Blanco v. StateAnnotate this Case
471 S.W.2d 70 (1971)
John BLANCO, Appellant, v. The STATE of Texas, Appellee.
Court of Criminal Appeals of Texas.
July 7, 1971.
Rehearing Denied October 20, 1971.
*71 Thomas M. Ryan, Houston, for appellant.
Carol S. Vance, Dist. Atty., Phyllis Bell and James A. Moseley, Asst. Dist. Attys., Houston, and Jim P. Vollers, State's Atty., Austin, for the State.OPINION
The offense is murder with malice; the punishment, forty (40) years.
In his first four grounds of error, appellant complains that the State was allowed to bolster the testimony of one of its witnesses; that the State was allowed to prove through its own witness that the deceased and appellant were not arguing prior to the fight; that the State was allowed to prove that the proprietor of the bar wherein the shooting took place had never had any trouble with the deceased; and that certain inculpatory statements and acts of appellant were introduced by the State. No objection was made to any of this testimony; therefore, nothing is presented for review.
We note that the acts and statements of the appellant appeared to be spontaneous, and not in response to any questioning. Appellant kicked the deceased, said that he was glad he had killed him and that he would kill him again. All of this occurred when the police arrived at the scene, minutes after the shooting. From the incompletely developed record before us, it appears that appellant just "blurted out" these statements.

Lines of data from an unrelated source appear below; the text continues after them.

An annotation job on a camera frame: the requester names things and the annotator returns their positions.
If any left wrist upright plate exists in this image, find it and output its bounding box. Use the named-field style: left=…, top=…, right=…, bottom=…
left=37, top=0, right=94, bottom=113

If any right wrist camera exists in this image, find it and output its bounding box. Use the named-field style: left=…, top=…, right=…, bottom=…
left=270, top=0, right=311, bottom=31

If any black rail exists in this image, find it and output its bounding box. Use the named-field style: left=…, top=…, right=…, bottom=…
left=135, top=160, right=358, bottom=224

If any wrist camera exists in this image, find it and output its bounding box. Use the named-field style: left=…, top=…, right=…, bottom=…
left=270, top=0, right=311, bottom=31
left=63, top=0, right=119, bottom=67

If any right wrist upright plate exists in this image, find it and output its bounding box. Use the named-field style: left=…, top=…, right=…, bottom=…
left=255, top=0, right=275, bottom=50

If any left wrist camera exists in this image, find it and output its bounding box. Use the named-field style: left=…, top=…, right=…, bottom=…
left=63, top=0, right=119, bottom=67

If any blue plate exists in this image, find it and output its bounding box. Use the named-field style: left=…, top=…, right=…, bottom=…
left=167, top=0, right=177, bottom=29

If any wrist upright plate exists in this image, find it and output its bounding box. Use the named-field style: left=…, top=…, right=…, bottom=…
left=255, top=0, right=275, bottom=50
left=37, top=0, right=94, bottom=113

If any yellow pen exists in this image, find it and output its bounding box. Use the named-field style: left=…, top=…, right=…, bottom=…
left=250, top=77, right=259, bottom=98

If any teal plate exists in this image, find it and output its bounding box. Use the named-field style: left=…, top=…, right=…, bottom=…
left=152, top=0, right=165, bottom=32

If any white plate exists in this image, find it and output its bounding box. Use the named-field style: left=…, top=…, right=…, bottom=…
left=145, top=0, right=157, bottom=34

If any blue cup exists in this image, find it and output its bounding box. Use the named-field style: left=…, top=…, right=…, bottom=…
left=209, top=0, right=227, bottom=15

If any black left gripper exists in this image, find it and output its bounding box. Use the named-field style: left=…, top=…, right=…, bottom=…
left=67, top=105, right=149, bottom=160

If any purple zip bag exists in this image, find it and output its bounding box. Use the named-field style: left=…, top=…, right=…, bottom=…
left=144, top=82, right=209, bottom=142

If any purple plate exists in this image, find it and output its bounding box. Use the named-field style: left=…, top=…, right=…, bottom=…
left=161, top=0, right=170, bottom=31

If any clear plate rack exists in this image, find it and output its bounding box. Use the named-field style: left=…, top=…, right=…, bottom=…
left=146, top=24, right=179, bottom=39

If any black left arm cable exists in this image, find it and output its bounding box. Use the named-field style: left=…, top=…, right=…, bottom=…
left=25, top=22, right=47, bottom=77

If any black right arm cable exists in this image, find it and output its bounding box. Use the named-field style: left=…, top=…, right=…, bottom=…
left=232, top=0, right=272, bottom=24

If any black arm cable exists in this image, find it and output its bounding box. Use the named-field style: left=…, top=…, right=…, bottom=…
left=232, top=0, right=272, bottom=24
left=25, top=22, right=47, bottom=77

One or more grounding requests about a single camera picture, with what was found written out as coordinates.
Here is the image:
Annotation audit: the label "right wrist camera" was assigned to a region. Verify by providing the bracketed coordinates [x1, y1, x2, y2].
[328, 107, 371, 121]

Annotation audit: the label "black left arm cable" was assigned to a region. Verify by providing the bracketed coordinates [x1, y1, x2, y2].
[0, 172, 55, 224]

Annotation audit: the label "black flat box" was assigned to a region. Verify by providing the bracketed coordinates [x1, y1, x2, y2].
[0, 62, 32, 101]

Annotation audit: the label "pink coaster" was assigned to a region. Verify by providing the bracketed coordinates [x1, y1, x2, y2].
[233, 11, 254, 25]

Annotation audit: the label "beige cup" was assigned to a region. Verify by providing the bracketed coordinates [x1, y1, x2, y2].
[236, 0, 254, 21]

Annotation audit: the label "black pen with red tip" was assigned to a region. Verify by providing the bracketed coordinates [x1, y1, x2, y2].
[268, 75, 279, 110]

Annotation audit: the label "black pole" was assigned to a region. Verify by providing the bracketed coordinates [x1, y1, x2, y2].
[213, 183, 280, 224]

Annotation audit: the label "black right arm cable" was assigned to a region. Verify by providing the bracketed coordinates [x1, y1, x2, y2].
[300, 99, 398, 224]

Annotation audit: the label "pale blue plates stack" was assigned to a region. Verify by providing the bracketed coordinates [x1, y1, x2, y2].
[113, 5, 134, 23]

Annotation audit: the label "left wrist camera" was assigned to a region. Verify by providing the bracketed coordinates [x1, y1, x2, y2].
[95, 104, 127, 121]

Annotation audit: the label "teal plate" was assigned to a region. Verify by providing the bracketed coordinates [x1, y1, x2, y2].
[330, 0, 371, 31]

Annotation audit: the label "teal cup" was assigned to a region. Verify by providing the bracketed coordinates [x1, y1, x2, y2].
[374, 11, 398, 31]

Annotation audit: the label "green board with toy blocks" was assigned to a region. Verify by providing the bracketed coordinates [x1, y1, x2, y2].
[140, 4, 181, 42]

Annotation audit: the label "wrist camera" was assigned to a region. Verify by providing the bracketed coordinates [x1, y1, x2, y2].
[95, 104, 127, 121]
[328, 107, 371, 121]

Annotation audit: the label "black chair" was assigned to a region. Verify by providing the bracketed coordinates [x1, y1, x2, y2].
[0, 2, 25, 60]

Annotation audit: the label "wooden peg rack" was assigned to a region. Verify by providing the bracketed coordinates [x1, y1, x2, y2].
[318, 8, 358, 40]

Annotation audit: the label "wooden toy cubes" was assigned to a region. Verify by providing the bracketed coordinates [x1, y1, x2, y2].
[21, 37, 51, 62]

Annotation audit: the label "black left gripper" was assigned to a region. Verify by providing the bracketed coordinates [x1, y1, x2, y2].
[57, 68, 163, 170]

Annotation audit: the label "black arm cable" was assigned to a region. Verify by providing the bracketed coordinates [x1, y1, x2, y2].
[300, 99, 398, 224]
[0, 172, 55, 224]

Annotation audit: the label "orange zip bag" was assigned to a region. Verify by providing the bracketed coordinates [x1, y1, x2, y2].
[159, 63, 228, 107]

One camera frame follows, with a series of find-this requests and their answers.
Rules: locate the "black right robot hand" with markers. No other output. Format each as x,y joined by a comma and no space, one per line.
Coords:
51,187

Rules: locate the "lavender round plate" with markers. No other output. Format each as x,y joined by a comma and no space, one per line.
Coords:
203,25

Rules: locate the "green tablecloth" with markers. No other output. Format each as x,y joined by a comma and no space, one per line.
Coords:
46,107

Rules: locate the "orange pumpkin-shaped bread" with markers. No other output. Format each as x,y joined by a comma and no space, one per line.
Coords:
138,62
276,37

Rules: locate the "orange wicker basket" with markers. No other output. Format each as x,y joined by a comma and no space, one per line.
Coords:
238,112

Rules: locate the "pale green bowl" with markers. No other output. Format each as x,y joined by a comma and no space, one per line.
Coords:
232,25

Appellant's fifth ground of error relates to testimony of the State's witnesses concerning his reputation. No objection was interposed to this testimony; therefore, nothing is presented for review. Kerrigan v. State, 167 Tex.Cr.R. 601, 321 S.W.2d 884.
In his sixth ground of error, appellant contends that, during the hearing on punishment a witness who testified that appellant's reputation as a peaceful and law-abiding citizen was good was asked certain questions, and that such questions should not have been asked. The State asked the witness if he had heard about six separate arrests, and the witness replied that he had not heard about them. Absent a showing of bad faith on the part of the prosecutor, such questions are proper. Sanders v. State, Tex.Cr.App., 453 S.W.2d 162.
In his seventh and eighth grounds of error, appellant contends that the State was *72 improperly allowed to impeach him by asking if he had paid a fine for carrying a pistol in 1958 and by questioning him about committing a felony by carrying a pistol into the bar where he shot the deceased. No objection was made to this testimony, therefore, nothing is presented for review.
Appellant next complains, in his ground of error number nine, that the trial court, in his charge, should have limited the jury's consideration of the extraneous offense of carrying a pistol. We find no requested instructions or written objections to the charge of the court. Ground of error number nine is overruled.
In his tenth ground of error, appellant contends that the trial court erroneously permitted the chief medical examiner of Harris County to testify from an autopsy report prepared by his assistant. No objection was made to this testimony, and therefore, nothing is presented for review. This contention has been decided adversely to appellant in Cuevas v. State, Tex.Cr. App., 456 S.W.2d 110 and Marshall v. State, Tex.Cr.App., 471 S.W.2d 67 (1971).
Finding no reversible error, the judgment is affirmed.